The director, who made a name for himself with the crime flicks “The Outlaws” (2017) and “The Roundup” (2022) -- both reaching the coveted 10 million-admission mark -- and crime action movie “Long Live the King” (2019), initially planned several dynamic action scenes.
“After discussing many scenes with veteran actor Choi Min-sik, I agreed that many of the scenes should focus on the emotional exchanges and interaction between the characters rather than physical clashes,” Kang told The Korea Herald. “In many cases, we are expressing our emotions with words, eyes and faces. We are not beating someone up every time.”
He said that he felt embarrassed to admit that he had planned to present something flashy for the audience, while wanting to make the story as realistic as possible.
The characteristics of the two lead characters -- Korean detective Oh Seung-hoon (played by Son Suk-ku) and junket room agent Jung-pal (played by Lee Dong-hwi) -- were changed after the actors rehearsed a few scenes.
While Kang imagined a rational, tough-looking detective, he was convinced by Son’s interpretation of Seung-hoon and felt that his performance would be more effective in leading the whole storyline.

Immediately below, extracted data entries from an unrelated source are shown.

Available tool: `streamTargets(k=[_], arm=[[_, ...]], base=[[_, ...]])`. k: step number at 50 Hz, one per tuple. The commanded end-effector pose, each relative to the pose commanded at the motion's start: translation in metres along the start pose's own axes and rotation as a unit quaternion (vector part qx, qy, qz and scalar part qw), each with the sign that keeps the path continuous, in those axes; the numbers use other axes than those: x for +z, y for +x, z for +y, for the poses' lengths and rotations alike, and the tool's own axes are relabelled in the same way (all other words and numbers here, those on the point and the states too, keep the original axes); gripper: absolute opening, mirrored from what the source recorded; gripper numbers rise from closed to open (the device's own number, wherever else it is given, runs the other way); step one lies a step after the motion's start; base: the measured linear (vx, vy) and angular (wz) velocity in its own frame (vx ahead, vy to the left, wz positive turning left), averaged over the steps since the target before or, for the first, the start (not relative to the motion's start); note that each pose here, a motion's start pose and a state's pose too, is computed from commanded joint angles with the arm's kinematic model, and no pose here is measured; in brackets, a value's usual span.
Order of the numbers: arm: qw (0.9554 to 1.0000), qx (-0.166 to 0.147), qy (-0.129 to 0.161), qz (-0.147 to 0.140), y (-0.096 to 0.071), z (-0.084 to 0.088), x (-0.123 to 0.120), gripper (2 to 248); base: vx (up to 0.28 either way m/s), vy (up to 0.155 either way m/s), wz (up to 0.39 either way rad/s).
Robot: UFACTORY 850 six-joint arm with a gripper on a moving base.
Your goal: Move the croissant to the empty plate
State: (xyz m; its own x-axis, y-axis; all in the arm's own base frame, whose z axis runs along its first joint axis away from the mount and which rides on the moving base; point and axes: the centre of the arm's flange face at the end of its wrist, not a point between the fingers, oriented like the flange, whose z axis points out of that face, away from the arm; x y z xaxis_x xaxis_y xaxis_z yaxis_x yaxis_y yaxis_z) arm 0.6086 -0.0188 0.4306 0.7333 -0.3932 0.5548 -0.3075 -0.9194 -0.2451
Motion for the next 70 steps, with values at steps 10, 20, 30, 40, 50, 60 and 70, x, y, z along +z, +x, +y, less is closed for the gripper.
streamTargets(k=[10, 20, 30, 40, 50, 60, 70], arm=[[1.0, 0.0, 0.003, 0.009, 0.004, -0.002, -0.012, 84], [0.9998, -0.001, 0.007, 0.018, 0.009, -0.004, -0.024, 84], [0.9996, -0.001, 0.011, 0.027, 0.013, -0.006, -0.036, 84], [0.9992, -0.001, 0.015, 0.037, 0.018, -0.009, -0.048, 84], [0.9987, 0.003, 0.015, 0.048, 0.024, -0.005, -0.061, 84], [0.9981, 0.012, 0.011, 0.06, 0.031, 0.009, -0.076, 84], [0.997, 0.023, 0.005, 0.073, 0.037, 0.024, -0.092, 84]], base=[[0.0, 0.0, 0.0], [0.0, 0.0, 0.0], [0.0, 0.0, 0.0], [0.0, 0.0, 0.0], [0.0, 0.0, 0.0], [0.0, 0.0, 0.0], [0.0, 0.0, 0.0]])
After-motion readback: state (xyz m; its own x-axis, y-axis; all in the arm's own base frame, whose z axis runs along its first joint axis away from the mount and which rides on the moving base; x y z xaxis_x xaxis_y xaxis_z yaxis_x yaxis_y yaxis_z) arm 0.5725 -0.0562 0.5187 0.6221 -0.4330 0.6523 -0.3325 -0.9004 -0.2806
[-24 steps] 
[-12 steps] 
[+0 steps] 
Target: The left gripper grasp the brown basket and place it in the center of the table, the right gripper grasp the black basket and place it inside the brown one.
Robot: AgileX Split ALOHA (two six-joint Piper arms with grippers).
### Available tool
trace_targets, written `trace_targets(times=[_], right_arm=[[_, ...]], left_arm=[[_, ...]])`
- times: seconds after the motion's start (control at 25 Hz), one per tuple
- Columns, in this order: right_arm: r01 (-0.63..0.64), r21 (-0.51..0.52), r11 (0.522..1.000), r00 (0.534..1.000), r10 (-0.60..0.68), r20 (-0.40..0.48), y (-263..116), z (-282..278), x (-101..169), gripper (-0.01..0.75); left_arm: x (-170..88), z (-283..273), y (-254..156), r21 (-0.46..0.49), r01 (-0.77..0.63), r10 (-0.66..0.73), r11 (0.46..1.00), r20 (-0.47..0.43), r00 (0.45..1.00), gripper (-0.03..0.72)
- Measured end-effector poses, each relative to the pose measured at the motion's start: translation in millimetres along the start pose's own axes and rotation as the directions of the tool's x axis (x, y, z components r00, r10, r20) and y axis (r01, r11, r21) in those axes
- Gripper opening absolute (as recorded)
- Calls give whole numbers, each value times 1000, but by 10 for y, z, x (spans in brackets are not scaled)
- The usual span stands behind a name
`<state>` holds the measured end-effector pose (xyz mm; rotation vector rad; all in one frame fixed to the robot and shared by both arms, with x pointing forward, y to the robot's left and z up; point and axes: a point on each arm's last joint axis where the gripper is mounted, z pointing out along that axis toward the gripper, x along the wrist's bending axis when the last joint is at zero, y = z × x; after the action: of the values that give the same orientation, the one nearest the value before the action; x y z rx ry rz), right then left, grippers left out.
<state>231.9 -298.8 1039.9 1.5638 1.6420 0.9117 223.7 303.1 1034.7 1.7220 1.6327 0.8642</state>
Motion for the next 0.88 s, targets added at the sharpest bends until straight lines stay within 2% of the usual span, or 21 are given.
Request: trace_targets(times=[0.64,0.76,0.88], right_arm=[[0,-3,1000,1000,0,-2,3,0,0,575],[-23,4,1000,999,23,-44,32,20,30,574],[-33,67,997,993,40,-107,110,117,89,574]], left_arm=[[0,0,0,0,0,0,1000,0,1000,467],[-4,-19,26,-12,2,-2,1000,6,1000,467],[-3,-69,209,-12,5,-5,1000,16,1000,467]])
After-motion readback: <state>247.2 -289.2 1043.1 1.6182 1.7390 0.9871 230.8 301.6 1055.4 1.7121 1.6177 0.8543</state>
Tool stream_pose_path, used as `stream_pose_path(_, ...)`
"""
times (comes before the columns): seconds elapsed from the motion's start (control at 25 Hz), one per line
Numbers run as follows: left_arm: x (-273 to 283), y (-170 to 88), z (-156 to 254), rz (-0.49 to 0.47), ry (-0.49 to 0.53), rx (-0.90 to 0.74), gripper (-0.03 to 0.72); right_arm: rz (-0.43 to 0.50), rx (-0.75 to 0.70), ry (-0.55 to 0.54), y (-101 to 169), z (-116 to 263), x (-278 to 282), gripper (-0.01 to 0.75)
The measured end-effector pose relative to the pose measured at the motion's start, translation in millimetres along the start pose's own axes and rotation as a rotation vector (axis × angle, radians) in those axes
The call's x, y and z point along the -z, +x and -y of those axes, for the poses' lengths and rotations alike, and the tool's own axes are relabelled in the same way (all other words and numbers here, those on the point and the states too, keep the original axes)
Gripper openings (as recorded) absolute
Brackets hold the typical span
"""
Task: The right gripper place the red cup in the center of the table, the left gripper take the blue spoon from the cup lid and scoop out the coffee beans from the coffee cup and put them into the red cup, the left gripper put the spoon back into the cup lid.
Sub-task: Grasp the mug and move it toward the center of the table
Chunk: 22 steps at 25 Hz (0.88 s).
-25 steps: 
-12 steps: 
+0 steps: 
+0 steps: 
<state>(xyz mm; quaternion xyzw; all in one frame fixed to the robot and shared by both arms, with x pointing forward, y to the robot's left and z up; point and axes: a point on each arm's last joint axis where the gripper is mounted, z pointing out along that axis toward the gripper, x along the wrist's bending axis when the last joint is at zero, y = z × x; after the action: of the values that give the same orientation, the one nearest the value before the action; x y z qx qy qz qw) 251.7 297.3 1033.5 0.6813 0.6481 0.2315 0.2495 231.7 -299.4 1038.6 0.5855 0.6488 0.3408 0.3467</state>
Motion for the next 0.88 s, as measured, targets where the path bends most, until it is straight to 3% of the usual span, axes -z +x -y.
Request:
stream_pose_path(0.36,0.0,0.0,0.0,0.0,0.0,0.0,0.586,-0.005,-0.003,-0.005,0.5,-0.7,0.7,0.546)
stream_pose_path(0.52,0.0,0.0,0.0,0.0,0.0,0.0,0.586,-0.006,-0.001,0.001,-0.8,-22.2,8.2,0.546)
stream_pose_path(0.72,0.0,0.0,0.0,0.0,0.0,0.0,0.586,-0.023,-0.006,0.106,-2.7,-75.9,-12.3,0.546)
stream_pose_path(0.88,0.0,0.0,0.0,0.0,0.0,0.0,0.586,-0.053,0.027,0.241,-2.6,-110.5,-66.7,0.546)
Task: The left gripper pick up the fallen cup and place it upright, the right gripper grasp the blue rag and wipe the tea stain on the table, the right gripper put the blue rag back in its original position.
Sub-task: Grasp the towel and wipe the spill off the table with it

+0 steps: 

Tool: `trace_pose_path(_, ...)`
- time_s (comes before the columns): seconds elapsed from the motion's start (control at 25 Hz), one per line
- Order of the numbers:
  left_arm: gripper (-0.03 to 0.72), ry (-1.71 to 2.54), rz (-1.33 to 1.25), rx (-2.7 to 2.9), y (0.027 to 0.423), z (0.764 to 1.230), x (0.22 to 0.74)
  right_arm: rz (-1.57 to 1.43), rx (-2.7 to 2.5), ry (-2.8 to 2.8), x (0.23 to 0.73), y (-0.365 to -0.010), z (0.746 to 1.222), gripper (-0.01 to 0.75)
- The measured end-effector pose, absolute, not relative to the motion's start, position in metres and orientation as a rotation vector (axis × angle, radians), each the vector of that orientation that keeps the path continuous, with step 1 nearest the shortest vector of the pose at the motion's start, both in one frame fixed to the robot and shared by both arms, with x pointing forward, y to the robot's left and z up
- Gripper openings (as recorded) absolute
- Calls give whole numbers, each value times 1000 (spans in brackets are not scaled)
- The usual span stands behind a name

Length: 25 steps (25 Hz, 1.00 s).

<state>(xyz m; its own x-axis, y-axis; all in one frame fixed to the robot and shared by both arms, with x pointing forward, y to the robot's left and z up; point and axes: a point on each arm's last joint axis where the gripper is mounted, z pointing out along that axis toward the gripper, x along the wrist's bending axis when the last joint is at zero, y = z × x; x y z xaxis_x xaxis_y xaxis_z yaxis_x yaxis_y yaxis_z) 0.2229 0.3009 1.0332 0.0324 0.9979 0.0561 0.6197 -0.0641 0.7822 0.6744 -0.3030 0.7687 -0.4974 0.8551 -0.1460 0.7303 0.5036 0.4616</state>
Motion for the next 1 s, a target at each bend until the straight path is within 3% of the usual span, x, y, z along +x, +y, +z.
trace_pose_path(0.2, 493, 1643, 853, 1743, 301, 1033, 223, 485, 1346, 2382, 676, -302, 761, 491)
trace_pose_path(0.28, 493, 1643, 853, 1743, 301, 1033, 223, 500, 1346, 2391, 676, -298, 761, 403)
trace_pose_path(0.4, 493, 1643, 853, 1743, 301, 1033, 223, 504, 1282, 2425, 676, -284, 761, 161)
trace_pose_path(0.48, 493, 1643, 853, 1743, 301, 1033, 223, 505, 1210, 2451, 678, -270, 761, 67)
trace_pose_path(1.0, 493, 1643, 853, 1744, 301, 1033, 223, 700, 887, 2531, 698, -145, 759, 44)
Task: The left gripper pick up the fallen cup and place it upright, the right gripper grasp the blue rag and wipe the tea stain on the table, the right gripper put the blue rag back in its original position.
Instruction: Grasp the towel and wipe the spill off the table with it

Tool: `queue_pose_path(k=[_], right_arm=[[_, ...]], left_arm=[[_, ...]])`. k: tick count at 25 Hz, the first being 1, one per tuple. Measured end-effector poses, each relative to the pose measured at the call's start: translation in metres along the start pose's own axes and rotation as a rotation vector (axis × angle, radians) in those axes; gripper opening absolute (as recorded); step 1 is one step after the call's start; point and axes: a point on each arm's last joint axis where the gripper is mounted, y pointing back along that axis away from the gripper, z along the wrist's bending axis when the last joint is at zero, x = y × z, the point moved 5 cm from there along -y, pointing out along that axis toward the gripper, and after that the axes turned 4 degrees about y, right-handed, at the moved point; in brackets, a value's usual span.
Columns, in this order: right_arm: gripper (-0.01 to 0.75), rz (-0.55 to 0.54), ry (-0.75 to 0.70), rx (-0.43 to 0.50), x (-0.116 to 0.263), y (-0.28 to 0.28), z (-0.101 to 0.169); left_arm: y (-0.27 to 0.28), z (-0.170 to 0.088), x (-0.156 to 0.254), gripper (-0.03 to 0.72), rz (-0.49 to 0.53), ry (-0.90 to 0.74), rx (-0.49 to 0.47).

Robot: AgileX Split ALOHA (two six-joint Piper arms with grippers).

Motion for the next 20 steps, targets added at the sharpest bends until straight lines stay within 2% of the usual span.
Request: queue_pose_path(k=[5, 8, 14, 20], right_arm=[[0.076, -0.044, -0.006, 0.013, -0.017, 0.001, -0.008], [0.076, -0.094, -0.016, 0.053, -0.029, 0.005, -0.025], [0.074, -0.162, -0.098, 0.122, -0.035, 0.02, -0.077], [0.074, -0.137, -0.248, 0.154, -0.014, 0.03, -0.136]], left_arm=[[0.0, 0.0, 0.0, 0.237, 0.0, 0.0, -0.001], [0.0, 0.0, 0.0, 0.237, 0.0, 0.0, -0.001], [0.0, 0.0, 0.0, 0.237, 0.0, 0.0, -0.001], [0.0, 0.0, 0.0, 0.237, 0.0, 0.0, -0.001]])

Kang had Son, who studied abroad, write his own English lines, adding his accent and style to the translated script.
“Jung-pal was a serious, dark character as well. But after watching Dong-hwi’s performance, I felt that Jung-pal was the only one capable of friendly interaction with casino mogul Cha Moo-sik (played by Choi) in style,” Kang added.
The director, who was once a binge-watcher, felt that completing the 16-part episode with two seasons was a satisfactory decision.
“Releasing all episode may be a good way to make an impact. But separating the series into two parts seemed to raise the possibility of the series being a talked-about project for a longer time. Viewers nowadays have too many contents to watch, so a two-to-three-week break seemed appropriate,” Kang said.
When asked about concerns over presenting the Philippines as a lawless country -- Kang’s “Roundup” was banned in Vietnam for being too violent -- the director said he was not too worried.
“The series has no intention to disrespect a foreign country or make cultural appropriation. ‘Big Bet’ only presents one aspect of how Koreans and Filipinos live in the Philippines,” he said.
The 51-year-old filmmaker said the upcoming season of "Big Bet" presents the much-anticipated clash between the characters and reveals the truth behind the mysterious murder cases.
“I do have plans and ideas if ‘Big Bet’ were to expand with more stories. But such an opportunity will come when the series does well, right? I hope the fans will continue to love and support the series for a possible season 3," Kang said with a big smile.
The first three episodes of “Big Bet” season 2 will be released Feb. 15. The first eight-part series is available on Disney+.